Well, he was suspected of passing a single counterfeit banknote, LH, and it hasn't been proved (as far as I know) whether he actually did or not. And even if he did, he might not have known it was counterfeit. I was once given a counterfeit note in change and didn't know until I tried to spend it. It's not exactly a serious crime unless there were millions of dollars involved and he knew what he was doing. He did have a record, but it seems he was trying to turn his life around, even if he faltered from time to time. He certainly didn't deserve to die like that though.

You still on the mend?

Lionel Hancock said...

No matter what way you think of it Chauvin can never be allowed back into society otherwise he's dead. I can recall a black Congress woman stating that if he wasn't found guilty the mob would invade the courtroom.
I still have the damage to the right side of the heart to mend. It was starved of blood when the clot blocked the lungs. Otherwise I'm coming on well. Thanks

Kid said...

I doubt that he intended to kill the man, so he should just have been charged with manslaughter, not murder, and obviously discharged from the force. I think a big part of the reason he was found guilty was because of the fear of what might happen among sections of the black community if he wasn't, so it seems that had an influence on people's thinking - whether they were aware of it or would admit to it or not.

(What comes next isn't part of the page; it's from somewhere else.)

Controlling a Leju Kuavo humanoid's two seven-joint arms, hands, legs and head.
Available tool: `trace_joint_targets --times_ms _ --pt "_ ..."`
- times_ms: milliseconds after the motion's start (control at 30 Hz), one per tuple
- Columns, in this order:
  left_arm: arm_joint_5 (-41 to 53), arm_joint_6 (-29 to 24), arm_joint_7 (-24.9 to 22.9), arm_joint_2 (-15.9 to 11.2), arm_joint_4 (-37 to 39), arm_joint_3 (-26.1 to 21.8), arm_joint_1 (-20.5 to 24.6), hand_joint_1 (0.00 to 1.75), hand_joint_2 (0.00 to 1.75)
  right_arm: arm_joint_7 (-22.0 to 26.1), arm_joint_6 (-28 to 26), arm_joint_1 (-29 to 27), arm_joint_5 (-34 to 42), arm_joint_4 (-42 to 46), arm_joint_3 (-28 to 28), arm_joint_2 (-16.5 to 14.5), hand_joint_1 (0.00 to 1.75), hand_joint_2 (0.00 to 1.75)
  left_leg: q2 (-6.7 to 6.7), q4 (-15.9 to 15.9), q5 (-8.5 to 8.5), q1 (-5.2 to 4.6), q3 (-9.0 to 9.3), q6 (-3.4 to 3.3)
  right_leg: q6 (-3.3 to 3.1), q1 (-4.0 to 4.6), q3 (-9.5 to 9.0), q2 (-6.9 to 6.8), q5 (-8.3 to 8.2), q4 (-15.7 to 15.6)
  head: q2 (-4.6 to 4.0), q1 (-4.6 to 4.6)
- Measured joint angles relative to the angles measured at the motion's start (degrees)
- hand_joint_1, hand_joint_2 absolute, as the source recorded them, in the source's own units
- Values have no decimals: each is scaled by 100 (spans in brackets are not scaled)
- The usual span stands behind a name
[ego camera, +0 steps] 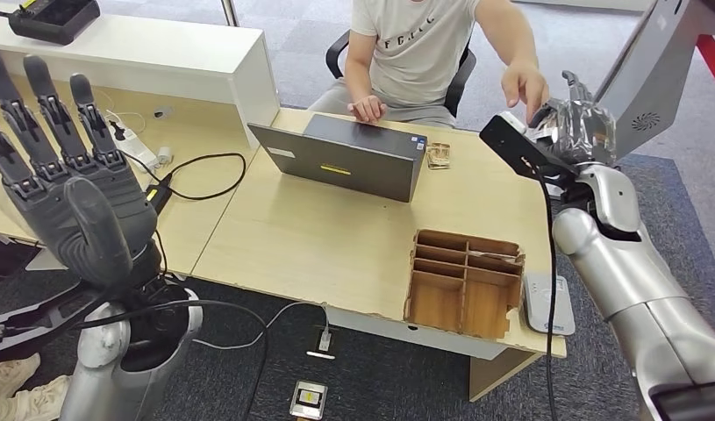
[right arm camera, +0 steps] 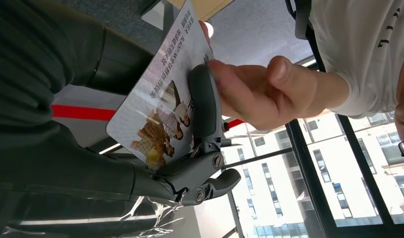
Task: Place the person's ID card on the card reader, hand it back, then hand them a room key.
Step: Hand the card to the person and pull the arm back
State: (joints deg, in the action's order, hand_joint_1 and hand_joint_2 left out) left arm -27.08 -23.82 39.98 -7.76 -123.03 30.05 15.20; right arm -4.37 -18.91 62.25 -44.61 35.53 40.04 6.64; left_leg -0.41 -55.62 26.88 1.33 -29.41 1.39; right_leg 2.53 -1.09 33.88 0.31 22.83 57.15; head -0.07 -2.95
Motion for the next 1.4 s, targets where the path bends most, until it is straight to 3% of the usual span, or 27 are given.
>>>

Glad to hear you're getting better.

Terranova47 said...

The video of the incident alone shows the officer's actions went on far longer than necessary and resulted in the suspects death.

Whether it was a racist incident is incidental to it being excessive force.

The fact is physical strength is a requirement of policing in the US and those police officers that excercise to stay healthy often body build and use steroids to give them an extra edge. This combined with the overall police attitude of us versus them doesn't bode well whether they encounter a white or any other suspect.

In the UK things are not much different with excessive force. In the US guns are part of the culture. Armed British police are as bad.

A few years ago armed Metropolitan Police chased an unsuspecting man into the London Underground, they raced into the train car and shot this unarmed man to death. This could have been any passenger their actions befell.

In this case the female senior officer instead of being punished was promoted.

Kid said...

Was the man they shot actually guilty of any crime, T47, or was it a case of mistaken identity? Either way, shocking. I suspect those in the police force who want to 'play' with guns just can't wait to get a chance to use them, which results in them being a bit trigger happy. Too many of them don't seem to be in control of their emotions, which doesn't bode well for innocent members of the public who might vaguely match the description of a suspect.

Terranova47 said...

In 2005 after terrorist bombs in London the police were watching a house they thought was connected to terrorist activity. When someone left he was followed then chased into the Underground and shot. If they thought he was a bomber he should have been stopped when leaving the house not chased through the streets.

While the police have the right and duty to safeguard the public, creating a chase then gunning down a suspect was an incompetent operation, for which the officer in charge was promoted after it was established the man was completely innocent.

Kid said...

Seems to be a case of "Here's your guns for today, lads - don't come back without using them!", T47. As for promoting the incompetent, the editor of The Dandy (along with some of the contributors) doomed it with his decisions , so was then given The Beano to work his 'magic' on. Strewth! Thankfully, his tenure didn't last too long.